# Instructions for the task:
Reproduce the whole listing word for word. Leave every image out.

# Input data:
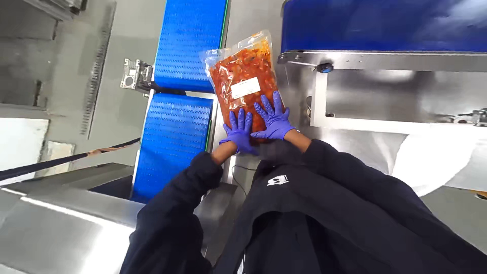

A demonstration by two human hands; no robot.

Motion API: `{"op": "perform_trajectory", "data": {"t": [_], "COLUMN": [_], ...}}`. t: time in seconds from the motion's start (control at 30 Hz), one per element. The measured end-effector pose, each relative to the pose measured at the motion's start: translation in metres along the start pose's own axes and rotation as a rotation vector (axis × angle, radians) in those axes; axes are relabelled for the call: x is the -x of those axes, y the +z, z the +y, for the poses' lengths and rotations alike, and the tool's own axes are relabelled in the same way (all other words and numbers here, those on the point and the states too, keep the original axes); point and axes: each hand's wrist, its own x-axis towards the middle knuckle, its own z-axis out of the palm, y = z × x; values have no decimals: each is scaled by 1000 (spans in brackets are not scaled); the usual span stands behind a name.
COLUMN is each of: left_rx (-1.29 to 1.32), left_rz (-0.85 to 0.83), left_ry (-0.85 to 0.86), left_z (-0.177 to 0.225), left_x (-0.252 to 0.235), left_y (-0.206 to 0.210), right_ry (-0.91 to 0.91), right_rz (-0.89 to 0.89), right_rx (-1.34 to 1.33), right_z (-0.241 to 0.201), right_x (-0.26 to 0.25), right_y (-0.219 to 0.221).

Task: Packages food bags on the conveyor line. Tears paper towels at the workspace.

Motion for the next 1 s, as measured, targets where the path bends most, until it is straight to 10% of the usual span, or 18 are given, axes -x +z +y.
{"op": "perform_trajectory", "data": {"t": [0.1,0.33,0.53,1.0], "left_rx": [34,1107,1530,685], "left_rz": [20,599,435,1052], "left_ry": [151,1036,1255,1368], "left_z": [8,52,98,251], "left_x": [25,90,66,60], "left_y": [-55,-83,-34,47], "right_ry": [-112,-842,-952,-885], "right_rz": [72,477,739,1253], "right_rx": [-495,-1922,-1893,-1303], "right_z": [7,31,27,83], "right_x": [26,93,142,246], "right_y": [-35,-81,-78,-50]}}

# Expected output:
A demonstration by two human hands; no robot.

Motion API: `{"op": "perform_trajectory", "data": {"t": [_], "COLUMN": [_], ...}}`. t: time in seconds from the motion's start (control at 30 Hz), one per element. The measured end-effector pose, each relative to the pose measured at the motion's start: translation in metres along the start pose's own axes and rotation as a rotation vector (axis × angle, radians) in those axes; axes are relabelled for the call: x is the -x of those axes, y the +z, z the +y, for the poses' lengths and rotations alike, and the tool's own axes are relabelled in the same way (all other words and numbers here, those on the point and the states too, keep the original axes); point and axes: each hand's wrist, its own x-axis towards the middle knuckle, its own z-axis out of the palm, y = z × x; values have no decimals: each is scaled by 1000 (spans in brackets are not scaled); the usual span stands behind a name.
COLUMN is each of: left_rx (-1.29 to 1.32), left_rz (-0.85 to 0.83), left_ry (-0.85 to 0.86), left_z (-0.177 to 0.225), left_x (-0.252 to 0.235), left_y (-0.206 to 0.210), right_ry (-0.91 to 0.91), right_rz (-0.89 to 0.89), right_rx (-1.34 to 1.33), right_z (-0.241 to 0.201), right_x (-0.26 to 0.25), right_y (-0.219 to 0.221).

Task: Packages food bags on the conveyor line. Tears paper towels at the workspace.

Motion for the next 1 s, as measured, targets where the path bends most, until it is straight to 10% of the usual span, or 18 are given, axes -x +z +y.
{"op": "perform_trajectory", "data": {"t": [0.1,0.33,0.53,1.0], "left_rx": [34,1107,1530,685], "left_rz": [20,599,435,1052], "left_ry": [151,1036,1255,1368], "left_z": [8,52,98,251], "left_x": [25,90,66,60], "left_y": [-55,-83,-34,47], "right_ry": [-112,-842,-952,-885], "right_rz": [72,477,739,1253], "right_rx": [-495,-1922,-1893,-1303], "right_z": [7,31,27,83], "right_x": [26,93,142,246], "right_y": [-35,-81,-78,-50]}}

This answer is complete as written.